Put me down as an optimist, but I do not think the Supreme Court will invalidate the individual mandate and I will be so bold as to predict a 6-3 decision or better. Having said that, I got a kick out of a New York Times article about Republican options for that famous "be careful what you wish for" moment that will arrive if I am wrong.
Here are their takeaways from the health care reform death match that they caused over the past three years:
- “If Obamacare goes away, it doesn’t mean that the problem of how you deliver health care affordably and get good access goes away”
- Their approach is likely to set aside universal health insurance coverage as the main objective. Instead, they would focus on lowering costs as “the overriding goal,”
- The moldy oldies are what is needed: "allowing individuals to buy health insurance across state lines, helping small businesses band together to buy insurance, offering generous tax deductions for the purchase of individual policies, expanding tax-favored health savings accounts and reining in medical malpractice suits."
- These ideas, the CBO said, "would have provided coverage to 3 million people, leaving 52 million uninsured."
- “The status quo is unacceptable,” said [Dr. Tom] Price, an orthopedic surgeon who is chairman of the House Republican Policy Committee. “Everybody agrees on that.”
- They like letting young adults stay on parents insurance, like the ban on lifetime limits and rescission of policies, but really hate that mandate that they loved back in the stone ages 1990's.
- But what do they really like? "The main feature of a Republican plan could be federal assistance for the purchase of catastrophic health insurance with high deductibles," Mr. Barrasso said. Oh, and "patients would face more up-front costs and would therefore have incentives to become more discerning consumers of health care, he said."
Oy. Here's the thing, the overarching theme of all of this is that some people just don't deserve to have access to health care and that "too much" health care is a bad thing. We've discussed the former point before, here and here, but the second one is worth a few more minutes of your time.
First, high deductable policies do not produce good quality health care. I like to point out that, in my admittedly anecdotal evidence base on this, most of us doctors are too boneheaded to wisely choose when to use our under-the-deductable dollars and will put off stuff we know we should be doing, so why should we expect lay people to do better? But, also people put off care because they cannot afford it. "Patients with chronic conditions who had high-deductible insurance were three to four times more likely to say they delayed or went without medical care because of cost, according to the findings of a Harvard University-Children's Hospital Boston survey published in the Journal of General Internal Medicine last month. Lower-income respondents were even more likely to go without, the study says."
Second, the "too much" health care reflects an underlying assumption about health care that, while not true, shapes much of conservative ideology and thus, policy formation, on health care. If you have not read Malcolm Gladwell's "The Moral Hazard Myth," you must. It tears apart this mythology limb by limb. A few choice quotes:
- Policy is driven by more than politics, however. It is equally driven by ideas, and in the past few decades a particular idea has taken hold among prominent American economists which has also been a powerful impediment to the expansion of health insurance. The idea is known as "moral hazard." Health economists in other Western nations do not share this obsession. Nor do most Americans. But moral hazard has profoundly shaped the way think tanks formulate policy and the way experts argue and the way health insurers structure their plans and the way legislation and regulations have been written.
- The moral-hazard argument makes sense, however, only if we consume health care in the same way that we consume other consumer goods, and to economists like Nyman this assumption is plainly absurd. We go to the doctor grudgingly, only because we're sick. "Moral hazard is overblown," the Princeton economist Uwe Reinhardt says. "You always hear that the demand for health care is unlimited. This is just not true. People who are very well insured, who are very rich, do you see them check into the hospital because it's free? Do people really like to go to the doctor? Do they check into the hospital instead of playing golf?"
- If you think of insurance as producing wasteful consumption of medical services, then the fact that there are forty-five million Americans without health insurance is no longer an immediate cause for alarm.

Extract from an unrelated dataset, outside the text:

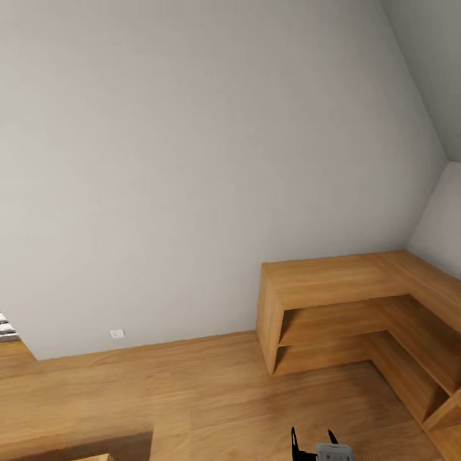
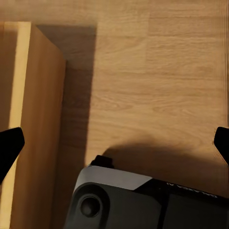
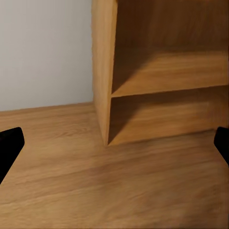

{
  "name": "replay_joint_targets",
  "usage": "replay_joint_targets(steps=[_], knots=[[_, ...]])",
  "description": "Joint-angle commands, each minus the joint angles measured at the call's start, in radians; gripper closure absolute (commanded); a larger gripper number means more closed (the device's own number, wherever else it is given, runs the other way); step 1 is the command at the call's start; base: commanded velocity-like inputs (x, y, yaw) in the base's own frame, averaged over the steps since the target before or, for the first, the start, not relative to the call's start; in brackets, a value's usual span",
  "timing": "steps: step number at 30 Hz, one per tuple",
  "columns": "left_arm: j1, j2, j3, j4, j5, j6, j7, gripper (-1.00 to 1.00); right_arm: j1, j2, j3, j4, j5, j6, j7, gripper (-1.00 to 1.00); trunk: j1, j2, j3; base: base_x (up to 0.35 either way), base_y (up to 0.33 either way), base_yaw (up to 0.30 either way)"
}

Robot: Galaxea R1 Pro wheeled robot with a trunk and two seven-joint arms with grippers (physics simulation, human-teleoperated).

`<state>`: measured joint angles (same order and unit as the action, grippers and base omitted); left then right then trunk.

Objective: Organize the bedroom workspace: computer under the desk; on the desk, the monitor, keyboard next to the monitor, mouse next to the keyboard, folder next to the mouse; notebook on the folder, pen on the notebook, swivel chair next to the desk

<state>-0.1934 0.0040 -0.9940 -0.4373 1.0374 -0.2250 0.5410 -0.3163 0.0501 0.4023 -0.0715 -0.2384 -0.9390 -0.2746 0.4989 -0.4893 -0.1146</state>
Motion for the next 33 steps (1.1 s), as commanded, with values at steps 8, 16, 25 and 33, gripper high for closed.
replay_joint_targets(steps=[8,16,25,33], knots=[[-0.001,0.001,-0.006,-0.001,0.012,-0.007,0.005,-1.0,-0.001,-0.001,0.009,0.001,-0.007,-0.003,-0.003,-1.0,0.001,-0.002,-0.001,0.301,0.0,-0.292],[-0.001,0.001,-0.005,-0.001,0.013,-0.007,0.005,-1.0,-0.001,-0.001,0.009,0.002,-0.006,-0.003,0.005,-1.0,0.001,-0.002,0.002,0.304,0.0,-0.293],[-0.001,0.001,-0.005,-0.001,0.014,-0.007,0.005,-1.0,-0.001,-0.001,0.009,0.002,-0.006,-0.003,0.029,-1.0,0.001,-0.002,0.005,0.086,0.0,-0.293],[-0.001,0.001,-0.005,-0.001,0.015,-0.007,0.005,-1.0,-0.001,-0.001,0.009,0.002,-0.006,-0.003,0.033,-1.0,0.001,-0.002,0.009,0.007,0.0,-0.293]])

- A country that displays an almost ruthless commitment to efficiency and performance in every aspect of its economy—a country that switched to Japanese cars the moment they were more reliable, and to Chinese T-shirts the moment they were five cents cheaper—has loyally stuck with a health-care system that leaves its citizenry pulling out their teeth with pliers.
- Do you think that people whose genes predispose them to depression or cancer, or whose poverty complicates asthma or diabetes, or who get hit by a drunk driver, or who have to keep their mouths closed because their teeth are rotting ought to bear a greater share of the costs of their health care than those of us who are lucky enough to escape such misfortunes? In the rest of the industrialized world, it is assumed that the more equally and widely the burdens of illness are shared, the better off the population as a whole is likely to be. The reason the United States has forty-five million people without coverage is that its health-care policy is in the hands of people who disagree, and who regard health insurance not as the solution but as the problem.
I hope you'll take the time to read this article as it is, in my mind singularly important in how we discuss health care and the continued need for health care reform. If you recognize that a conservative's underlying assumptions about health care are driven by an assumption that we know, because we see the evidence in our offices and hospitals every day, is wrong, it is helpful in reframing the solutions.